Processes metadata about content that comes from QMI system - aka V1 annotations.
- Reads V1 metadata for an article from the kafka source topic NativeCmsMetadataPublicationEvents
- Filters and transforms it to UP standard json representation
- Puts the result onto the kafka destination topic ConceptSuggestions
v1-suggestor service communicates with kafka via http-rest-proxy. It polls kafka-rest-proxy for messages and POSTs transformed messages to kafka-rest-proxy.
This service is deployed in the Delivery clusters.

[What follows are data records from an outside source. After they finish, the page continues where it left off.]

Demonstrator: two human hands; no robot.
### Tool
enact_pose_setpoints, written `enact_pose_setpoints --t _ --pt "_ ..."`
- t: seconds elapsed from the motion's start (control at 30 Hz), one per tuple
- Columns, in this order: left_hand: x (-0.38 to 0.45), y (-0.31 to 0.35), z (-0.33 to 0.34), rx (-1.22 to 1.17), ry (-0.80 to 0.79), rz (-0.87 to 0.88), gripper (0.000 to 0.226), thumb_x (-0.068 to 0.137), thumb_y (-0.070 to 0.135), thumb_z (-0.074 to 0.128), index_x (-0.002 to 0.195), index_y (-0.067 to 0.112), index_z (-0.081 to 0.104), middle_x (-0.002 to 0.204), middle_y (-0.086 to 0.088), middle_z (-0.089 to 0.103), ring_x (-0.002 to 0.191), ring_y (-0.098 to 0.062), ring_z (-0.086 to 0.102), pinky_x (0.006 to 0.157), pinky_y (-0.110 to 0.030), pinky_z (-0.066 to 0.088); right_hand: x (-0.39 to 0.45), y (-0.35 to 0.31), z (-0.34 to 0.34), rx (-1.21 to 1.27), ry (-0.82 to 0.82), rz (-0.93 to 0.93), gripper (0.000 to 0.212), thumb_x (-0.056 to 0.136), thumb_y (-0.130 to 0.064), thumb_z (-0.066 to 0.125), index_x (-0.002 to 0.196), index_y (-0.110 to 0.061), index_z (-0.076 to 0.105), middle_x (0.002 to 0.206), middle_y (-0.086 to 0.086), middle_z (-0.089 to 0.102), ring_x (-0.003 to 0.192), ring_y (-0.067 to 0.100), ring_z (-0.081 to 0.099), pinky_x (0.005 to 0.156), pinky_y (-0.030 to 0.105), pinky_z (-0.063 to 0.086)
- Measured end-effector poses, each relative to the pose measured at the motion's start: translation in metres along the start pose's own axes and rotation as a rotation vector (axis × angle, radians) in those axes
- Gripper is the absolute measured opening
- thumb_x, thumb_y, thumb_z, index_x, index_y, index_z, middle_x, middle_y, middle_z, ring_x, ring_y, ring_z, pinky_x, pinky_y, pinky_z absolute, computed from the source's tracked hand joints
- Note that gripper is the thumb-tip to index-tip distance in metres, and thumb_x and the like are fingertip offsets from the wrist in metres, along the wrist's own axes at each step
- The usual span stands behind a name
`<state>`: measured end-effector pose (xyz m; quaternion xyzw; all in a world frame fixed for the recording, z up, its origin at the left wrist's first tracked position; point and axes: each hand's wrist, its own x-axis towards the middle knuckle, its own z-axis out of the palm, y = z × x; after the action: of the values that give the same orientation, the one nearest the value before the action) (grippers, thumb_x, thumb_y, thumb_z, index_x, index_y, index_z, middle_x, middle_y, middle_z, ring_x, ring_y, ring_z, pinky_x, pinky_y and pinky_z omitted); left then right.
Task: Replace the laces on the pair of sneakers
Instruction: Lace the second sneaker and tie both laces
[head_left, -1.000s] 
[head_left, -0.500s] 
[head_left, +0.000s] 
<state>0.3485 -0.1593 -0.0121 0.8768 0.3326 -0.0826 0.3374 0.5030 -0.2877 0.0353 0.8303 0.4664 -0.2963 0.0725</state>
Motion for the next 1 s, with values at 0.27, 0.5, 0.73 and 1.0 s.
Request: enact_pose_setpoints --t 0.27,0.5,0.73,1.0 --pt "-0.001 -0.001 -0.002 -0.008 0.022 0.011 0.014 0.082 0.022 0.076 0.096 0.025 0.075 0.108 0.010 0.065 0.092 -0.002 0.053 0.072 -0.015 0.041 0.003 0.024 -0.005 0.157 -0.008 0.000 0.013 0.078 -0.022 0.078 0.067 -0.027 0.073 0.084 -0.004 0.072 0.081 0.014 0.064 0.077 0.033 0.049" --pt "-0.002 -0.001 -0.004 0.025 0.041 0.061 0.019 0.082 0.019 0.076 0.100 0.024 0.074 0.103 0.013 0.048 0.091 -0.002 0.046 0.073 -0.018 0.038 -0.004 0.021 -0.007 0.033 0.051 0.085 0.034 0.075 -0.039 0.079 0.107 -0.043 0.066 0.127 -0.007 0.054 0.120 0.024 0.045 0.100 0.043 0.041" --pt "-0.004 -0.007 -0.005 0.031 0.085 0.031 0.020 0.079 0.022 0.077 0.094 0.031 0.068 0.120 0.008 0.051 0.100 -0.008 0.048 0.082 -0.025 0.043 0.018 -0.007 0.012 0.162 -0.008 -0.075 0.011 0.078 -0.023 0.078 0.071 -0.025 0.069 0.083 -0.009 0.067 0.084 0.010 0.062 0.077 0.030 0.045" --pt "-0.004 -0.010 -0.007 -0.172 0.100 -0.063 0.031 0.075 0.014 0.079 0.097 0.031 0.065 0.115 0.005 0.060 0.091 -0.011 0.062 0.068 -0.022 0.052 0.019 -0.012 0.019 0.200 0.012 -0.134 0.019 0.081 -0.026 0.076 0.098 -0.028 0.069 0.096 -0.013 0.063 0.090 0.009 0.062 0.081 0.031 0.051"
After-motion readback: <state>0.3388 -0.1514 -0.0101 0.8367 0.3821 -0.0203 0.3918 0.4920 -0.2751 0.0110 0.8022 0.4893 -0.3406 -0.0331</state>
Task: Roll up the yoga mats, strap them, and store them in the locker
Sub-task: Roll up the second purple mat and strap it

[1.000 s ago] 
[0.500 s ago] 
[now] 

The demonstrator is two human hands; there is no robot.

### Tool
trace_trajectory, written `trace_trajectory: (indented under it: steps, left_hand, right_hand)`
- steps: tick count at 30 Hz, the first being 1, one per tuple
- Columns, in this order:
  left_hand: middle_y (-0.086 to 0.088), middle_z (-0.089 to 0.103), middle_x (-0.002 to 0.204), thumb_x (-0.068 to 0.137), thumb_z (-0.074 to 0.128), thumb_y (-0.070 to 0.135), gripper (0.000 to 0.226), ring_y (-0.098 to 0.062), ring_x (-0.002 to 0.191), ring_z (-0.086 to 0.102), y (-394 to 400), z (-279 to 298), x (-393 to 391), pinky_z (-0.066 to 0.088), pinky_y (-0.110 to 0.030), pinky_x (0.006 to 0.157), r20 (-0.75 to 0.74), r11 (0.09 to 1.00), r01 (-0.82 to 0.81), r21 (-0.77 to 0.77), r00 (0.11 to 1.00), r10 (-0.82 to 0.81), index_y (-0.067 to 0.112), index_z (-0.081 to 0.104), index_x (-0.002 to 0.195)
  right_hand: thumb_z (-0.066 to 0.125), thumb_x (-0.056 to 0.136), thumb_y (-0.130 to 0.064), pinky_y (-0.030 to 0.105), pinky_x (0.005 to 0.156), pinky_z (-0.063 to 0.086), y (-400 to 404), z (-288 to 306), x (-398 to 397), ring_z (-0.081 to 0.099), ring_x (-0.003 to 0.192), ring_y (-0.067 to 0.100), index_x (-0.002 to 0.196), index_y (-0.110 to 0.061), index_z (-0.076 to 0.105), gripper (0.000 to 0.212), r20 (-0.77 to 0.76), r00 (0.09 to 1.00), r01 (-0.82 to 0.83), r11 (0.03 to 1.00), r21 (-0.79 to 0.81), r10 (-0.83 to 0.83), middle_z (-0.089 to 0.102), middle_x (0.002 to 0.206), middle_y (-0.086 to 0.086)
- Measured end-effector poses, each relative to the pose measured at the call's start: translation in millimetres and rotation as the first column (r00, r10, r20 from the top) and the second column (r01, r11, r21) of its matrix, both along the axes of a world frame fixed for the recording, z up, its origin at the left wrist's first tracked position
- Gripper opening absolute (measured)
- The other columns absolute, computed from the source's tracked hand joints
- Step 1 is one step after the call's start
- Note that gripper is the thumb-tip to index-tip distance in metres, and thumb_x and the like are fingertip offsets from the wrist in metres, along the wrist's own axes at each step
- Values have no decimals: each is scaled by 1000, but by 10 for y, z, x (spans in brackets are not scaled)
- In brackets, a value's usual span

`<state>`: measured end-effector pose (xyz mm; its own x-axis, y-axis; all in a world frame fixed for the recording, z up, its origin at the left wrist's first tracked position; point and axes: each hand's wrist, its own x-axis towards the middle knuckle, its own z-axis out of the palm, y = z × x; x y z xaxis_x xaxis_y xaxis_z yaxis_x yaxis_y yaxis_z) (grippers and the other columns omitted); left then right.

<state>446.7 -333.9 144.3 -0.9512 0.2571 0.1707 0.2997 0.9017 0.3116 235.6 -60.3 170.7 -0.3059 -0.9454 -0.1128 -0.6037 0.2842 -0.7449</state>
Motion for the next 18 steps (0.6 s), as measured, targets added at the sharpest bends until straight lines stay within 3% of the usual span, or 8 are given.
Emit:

go get -u github.com/kardianos/govendor
go get -u github.com/Financial-Times/v1-suggestor
cd $GOPATH/src/github.com/Financial-Times/v1-suggestor
govendor sync
go build .
Parameter | Value in prod | Explained |
---|---|---|
SRC_ADDR | http://localhost:8080 | Url of the http-rest-proxy host to connect to in order to receive messages from kafka. |
SRC_GROUP | v1Suggestor | The consumer group for receiving messages from kafka. |
SRC_TOPIC | NativeCmsMetadataPublicationEvents | kafka topic to consume messages from. |
SRC_QUEUE | kafka | Used by Vulcan to route http requests based on Host header. In docker cluster all hosts are at http://localhost:8080. This http header is supplied to distinguish one service from another. Host header kafka points to http-rest-proxy. |
SRC_CONCURRENT_PROCESSING | false | Should the consumer process messages concurrently or sequentially. |
DEST_ADDRESS | http://localhost:8080 | Url of the http-rest-proxy host to connect to in order to send messages to kafka. In prod env this is typically the same address as the SRC_ADDR. |
DEST_TOPIC | ConceptSuggestions | kafka topic to send messages to. |
DEST_QUEUE | kafka | Used by Vulcan to route http requests based on Host header. In prod docker cluster it is the same as SRC_QUEUE. |
In order to run v1-suggestor you would need at least kafka/zookeeper and kafka-rest-proxy to be accessible somewhere and you would need to provide the host and the port to connect to them as startup parameters.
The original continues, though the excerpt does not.